The following ingredients have 4 Servings
  • 1 lb ground beef
  • 1 tablespoon panko crumbs (see notes)
  • 1 teaspoon salt
  • Freshly ground black pepper
  • 4 slices fresh tomato
  • 4 hamburger buns
  • 1 cup coarsely chopped fresh parsley (lightly packed)
  • 1/4 cup coarsely chopped fresh cilantro (lightly packed)
  • 1 to 2 cloves garlic (peeled and quartered)
  • 3 tablespoons extra virgin olive oil (divided)
  • 3 teaspoons red wine vinegar (divided)
  • 1/2 teaspoon dried oregano
  • Dash of hot sauce
  • Freshly ground black pepper
  • 1/4 teaspoon salt

Instruction

  • Preheat a gas or charcoal grill to a medium-high temperature (about 400°F).
  • Place the ground beef in a shallow bowl. Add the panko crumbs (see notes below), salt and a few grinds of black pepper but don't mix yet.
  • Add the parsley, cilantro, 1 clove of garlic, 1 tablespoon of the olive oil and 1 teaspoon of the vinegar to the work bowl of a food processor. Add the oregano, hot sauce and a few grinds of black pepper and pulse the mixture until it's finely chopped.
  • Take a heaping tablespoon of this mixture and add it to the ground beef, then add the rest of the olive oil and vinegar to the processor along with the 1/4 teaspoon of salt. Pulse once or twice to combine, taste, adjust the seasonings and add more garlic if desired. Transfer the sauce to a small serving bowl and set aside.
  • Use a wooden spatula to combine the meat mixture as best you can before doing a final, gentle mix with your hands.
  • Gently form the meat into four patties and make a slight depression in the center of each with your thumb.
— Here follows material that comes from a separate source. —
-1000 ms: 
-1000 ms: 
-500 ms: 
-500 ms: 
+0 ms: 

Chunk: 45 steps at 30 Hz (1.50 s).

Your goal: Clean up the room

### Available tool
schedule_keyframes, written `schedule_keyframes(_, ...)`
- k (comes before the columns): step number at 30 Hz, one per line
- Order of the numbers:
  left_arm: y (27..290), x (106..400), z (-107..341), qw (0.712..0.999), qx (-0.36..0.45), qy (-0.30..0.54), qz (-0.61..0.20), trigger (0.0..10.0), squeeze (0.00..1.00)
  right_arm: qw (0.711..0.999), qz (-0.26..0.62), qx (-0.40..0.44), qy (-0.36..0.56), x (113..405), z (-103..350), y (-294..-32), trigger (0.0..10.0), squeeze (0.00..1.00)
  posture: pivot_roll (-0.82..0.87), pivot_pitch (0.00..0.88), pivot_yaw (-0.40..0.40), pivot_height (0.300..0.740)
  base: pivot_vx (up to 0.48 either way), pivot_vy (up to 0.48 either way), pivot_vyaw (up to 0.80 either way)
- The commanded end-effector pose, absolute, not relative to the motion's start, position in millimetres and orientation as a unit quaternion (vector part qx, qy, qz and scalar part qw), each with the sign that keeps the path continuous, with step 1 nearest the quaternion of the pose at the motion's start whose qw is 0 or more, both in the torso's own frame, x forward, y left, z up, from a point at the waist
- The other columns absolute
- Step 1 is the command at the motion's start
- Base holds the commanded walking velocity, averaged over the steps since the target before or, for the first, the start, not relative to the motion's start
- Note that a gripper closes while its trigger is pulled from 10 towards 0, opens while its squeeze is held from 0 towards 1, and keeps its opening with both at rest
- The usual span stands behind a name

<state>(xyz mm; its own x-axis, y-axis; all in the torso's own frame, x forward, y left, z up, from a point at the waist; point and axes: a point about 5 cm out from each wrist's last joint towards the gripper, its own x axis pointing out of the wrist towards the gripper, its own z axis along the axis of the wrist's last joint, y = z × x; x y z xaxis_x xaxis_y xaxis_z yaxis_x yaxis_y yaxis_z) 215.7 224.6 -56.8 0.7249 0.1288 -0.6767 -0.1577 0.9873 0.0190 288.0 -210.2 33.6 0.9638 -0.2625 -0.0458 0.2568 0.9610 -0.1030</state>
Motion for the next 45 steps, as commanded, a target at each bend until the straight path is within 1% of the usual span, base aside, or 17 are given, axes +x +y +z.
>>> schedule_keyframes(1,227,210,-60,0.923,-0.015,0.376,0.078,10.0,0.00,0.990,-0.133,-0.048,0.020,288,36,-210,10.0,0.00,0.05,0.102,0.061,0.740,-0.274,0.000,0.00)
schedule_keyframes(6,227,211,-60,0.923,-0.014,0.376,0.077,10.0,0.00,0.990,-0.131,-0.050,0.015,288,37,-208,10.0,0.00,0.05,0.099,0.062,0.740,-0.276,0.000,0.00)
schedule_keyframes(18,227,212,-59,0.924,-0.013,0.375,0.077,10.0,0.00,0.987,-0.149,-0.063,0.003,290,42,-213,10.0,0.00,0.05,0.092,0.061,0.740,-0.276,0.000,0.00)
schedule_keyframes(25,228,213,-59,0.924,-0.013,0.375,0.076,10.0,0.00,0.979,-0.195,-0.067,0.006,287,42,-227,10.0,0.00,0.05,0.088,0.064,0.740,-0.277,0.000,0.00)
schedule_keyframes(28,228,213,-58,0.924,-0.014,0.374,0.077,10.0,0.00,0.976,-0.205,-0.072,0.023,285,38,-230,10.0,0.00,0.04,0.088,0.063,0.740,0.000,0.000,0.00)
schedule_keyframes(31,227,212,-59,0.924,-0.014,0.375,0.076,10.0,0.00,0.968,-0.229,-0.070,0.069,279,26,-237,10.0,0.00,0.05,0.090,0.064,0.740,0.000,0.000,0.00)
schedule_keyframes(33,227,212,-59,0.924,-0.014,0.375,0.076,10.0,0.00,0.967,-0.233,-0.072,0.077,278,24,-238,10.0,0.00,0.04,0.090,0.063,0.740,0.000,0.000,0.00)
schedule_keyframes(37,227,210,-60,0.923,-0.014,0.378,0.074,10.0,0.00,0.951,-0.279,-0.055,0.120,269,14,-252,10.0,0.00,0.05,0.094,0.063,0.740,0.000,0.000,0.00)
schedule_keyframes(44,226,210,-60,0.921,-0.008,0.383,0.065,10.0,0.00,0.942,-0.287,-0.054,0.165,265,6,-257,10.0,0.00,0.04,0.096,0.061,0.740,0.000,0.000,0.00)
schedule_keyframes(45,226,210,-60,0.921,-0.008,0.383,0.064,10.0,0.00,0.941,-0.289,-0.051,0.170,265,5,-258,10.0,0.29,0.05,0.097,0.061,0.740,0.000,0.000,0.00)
This helps the burgers maintain an even thickness rather than developing a thicker "dome" in the center. Arrange the burgers on a plate, cover and refrigerate for at least 15 minutes before grilling.
  • Oil the grill grates and add the burgers. Grill until juices begin to bead on the top of each burger indicating that they are cooked through the center, approximately 4 minutes.
  • Turn the burgers carefully and grill for an additional 2 to 3 minutes on the second side. Transfer the burgers to a plate and allow them to rest for 5 minutes before serving.
  • To serve, place a slice of tomato on each bun, top with a burger and a small amount chimichurri sauce. Pass the extra sauce at the table.
  • Leftover chimichurri can be refrigerated for up to 2 days.